Abstract:Self-supervised learning approach like contrastive learning is attached great attention in natural language processing. It uses pairs of training data augmentations to build a classification task for an encoder with well representation ability. However, the construction of learning pairs over contrastive learning is much harder in NLP tasks. Previous works generate word-level changes to form pairs, but small transforms may cause notable changes on the meaning of sentences as the discrete and sparse nature of natural language. In this paper, adversarial training is performed to generate challenging and harder learning adversarial examples over the embedding space of NLP as learning pairs. Using contrastive learning improves the generalization ability of adversarial training because contrastive loss can uniform the sample distribution. And at the same time, adversarial training also enhances the robustness of contrastive learning.

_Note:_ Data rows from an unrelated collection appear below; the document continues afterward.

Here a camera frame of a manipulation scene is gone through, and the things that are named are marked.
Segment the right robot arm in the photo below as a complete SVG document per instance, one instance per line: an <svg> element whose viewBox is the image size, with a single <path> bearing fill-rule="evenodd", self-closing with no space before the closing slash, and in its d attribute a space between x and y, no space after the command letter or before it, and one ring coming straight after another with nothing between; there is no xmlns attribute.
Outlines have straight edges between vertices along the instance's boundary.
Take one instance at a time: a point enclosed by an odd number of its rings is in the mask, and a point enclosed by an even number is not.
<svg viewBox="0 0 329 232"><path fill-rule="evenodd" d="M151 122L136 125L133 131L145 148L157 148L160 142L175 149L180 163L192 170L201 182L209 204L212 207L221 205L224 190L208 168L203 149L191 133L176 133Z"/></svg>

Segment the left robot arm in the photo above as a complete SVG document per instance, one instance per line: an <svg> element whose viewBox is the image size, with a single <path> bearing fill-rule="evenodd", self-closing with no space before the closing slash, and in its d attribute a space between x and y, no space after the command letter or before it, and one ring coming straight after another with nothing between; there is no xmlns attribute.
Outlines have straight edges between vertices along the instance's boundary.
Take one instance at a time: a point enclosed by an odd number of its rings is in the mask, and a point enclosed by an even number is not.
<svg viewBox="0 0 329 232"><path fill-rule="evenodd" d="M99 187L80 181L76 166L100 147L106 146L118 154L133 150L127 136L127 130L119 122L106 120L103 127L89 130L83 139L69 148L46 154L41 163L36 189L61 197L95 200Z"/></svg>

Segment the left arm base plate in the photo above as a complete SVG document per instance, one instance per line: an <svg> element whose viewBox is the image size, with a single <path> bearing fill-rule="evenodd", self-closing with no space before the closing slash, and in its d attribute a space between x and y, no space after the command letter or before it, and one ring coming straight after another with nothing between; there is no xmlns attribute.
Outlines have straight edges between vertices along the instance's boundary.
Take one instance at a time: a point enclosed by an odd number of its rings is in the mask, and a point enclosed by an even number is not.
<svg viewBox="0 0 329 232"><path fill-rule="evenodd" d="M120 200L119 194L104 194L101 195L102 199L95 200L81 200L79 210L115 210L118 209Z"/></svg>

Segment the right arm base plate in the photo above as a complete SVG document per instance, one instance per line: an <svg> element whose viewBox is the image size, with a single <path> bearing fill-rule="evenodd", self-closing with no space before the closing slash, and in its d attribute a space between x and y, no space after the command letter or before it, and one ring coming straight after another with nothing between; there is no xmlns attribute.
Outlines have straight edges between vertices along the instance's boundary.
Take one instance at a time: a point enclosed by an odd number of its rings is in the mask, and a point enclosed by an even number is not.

Two novel frameworks, supervised contrastive adversarial learning (SCAL) and unsupervised SCAL (USCAL), are proposed, which yields learning pairs by utilizing the adversarial training for contrastive learning. The label-based loss of supervised tasks is exploited to generate adversarial examples while unsupervised tasks bring contrastive loss. To validate the effectiveness of the proposed framework, we employ it to Transformer-based models for natural language understanding, sentence semantic textual similarity and adversarial learning tasks. Experimental results on GLUE benchmark tasks show that our fine-tuned supervised method outperforms BERT$_{base}$ over 1.75\%. We also evaluate our unsupervised method on semantic textual similarity (STS) tasks, and our method gets 77.29\% with BERT$_{base}$. The robustness of our approach conducts state-of-the-art results under multiple adversarial datasets on NLI tasks.